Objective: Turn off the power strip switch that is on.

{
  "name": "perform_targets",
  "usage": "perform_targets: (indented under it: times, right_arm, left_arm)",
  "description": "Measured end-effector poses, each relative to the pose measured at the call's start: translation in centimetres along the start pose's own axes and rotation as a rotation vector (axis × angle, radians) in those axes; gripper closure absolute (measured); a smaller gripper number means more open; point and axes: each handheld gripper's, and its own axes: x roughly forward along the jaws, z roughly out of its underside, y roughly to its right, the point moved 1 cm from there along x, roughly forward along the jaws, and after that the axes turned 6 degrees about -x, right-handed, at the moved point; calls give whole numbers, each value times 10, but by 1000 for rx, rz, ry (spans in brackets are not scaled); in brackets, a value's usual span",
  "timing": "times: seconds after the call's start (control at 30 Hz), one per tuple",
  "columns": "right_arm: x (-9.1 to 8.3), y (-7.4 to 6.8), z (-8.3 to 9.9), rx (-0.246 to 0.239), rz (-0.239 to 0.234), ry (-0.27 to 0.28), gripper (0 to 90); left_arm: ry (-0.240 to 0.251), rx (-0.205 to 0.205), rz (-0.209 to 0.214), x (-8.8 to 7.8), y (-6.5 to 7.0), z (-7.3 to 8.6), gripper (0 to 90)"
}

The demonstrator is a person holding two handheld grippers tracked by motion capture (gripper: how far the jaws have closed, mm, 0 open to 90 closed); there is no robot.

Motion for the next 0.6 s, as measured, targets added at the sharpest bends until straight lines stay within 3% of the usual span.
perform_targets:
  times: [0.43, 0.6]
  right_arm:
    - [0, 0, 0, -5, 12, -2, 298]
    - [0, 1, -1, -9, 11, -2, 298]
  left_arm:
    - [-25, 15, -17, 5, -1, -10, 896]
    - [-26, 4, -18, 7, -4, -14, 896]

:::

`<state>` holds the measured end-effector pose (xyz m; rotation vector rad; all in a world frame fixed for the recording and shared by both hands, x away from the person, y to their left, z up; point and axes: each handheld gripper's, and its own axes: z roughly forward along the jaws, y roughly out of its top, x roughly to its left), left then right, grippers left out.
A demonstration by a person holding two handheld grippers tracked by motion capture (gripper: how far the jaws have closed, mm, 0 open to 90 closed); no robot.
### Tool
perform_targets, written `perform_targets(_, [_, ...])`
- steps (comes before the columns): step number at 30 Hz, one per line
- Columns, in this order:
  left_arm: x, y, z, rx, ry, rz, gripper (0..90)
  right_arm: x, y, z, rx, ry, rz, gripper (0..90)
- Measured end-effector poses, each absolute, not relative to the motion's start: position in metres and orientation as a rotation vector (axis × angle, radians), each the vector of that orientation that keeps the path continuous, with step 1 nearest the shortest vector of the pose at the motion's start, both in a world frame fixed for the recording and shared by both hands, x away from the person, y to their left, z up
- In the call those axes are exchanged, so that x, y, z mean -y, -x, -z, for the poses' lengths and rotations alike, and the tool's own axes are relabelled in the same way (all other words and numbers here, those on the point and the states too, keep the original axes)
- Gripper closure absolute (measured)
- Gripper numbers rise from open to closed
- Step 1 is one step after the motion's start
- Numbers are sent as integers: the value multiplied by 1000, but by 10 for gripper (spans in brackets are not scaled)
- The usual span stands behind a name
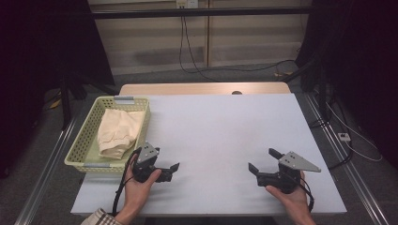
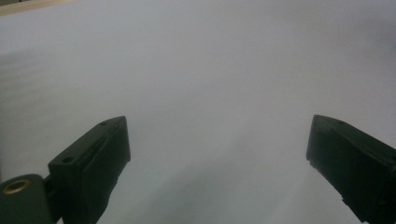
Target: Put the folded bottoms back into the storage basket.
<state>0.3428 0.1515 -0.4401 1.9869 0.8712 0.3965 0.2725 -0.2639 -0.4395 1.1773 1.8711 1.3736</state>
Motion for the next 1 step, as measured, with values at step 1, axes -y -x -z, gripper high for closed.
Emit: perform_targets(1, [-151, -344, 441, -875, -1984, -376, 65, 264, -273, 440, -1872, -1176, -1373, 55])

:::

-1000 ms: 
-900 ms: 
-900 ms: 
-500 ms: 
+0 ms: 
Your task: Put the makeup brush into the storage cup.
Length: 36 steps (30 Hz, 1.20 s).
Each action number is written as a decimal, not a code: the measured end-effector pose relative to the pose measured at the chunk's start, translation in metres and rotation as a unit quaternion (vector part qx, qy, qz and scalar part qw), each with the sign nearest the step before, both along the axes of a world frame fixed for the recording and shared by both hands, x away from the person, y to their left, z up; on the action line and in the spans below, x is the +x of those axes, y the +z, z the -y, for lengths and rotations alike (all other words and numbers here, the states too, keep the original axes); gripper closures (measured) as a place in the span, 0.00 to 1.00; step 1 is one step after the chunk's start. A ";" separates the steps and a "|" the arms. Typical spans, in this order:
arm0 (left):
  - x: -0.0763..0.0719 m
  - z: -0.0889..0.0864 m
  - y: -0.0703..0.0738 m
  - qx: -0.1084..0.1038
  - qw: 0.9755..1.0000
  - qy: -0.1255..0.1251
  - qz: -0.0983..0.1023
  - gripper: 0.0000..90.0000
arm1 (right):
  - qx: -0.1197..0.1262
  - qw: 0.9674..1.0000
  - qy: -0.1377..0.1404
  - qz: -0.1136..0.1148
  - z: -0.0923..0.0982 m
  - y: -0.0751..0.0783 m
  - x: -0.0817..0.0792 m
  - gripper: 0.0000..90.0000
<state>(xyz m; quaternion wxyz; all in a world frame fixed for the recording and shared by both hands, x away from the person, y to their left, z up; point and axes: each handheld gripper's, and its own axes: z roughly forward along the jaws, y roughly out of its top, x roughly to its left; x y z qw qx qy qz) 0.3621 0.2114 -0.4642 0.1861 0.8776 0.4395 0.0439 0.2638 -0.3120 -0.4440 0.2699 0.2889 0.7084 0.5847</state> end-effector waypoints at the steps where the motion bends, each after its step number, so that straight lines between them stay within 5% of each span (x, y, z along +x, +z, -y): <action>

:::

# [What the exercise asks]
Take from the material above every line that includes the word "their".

# [Solution to this problem]
`<state>` holds the measured end-effector pose (xyz m; rotation vector rad; all in a world frame fixed for the recording and shared by both hands, x away from the person, y to their left, z up; point and axes: each handheld gripper's, and its own axes: z roughly forward along the jaws, y roughly out of its top, x roughly to its left), left then right, grippers left out.
- Measured end-effector poses, each absolute, not relative to the motion's start: position in metres and orientation as a rotation vector (axis × angle, radians), each the vector of that orientation that keeps the path continuous, with step 1 nearest the shortest vector of the pose at the motion's start, both in a world frame fixed for the recording and shared by both hands, x away from the person, y to their left, z up
Each action number is written as a decimal, not a code: the measured end-effector pose relative to the pose measured at the chunk's start, translation in metres and rotation as a unit quaternion (vector part qx, qy, qz and scalar part qw), each with the sign nearest the step before, both along the axes of a world frame fixed for the recording and shared by both hands, x away from the person, y to their left, z up; on the action line and in the spans below, x is the +x of those axes, y the +z, z the -y, for lengths and rotations alike (all other words and numbers here, the states too, keep the original axes); gripper closures (measured) as a place in the span, 0.00 to 1.00; step 1 is one step after the chunk's start. A ";" separates the steps and a "|" the arms. Typical spans, in this order:
<state>(xyz m; quaternion wxyz; all in a world frame fixed for the recording and shared by both hands, x away from the person, y to their left, z up; point and axes: each handheld gripper's, and its own axes: z roughly forward along the jaws, y roughly out of its top, x roughly to its left; x y z qw qx qy qz) 0.3621 0.2114 -0.4642 0.1861 0.8776 0.4395 0.0439 0.2638 -0.3120 -0.4440 0.2699 0.2889 0.7084 0.5847</state> end-effector waypoints at the steps where the motion bends, each after its step number, so that straight lines between them stay within 5% of each span (x, y, z along +x, +z, -y): <action>

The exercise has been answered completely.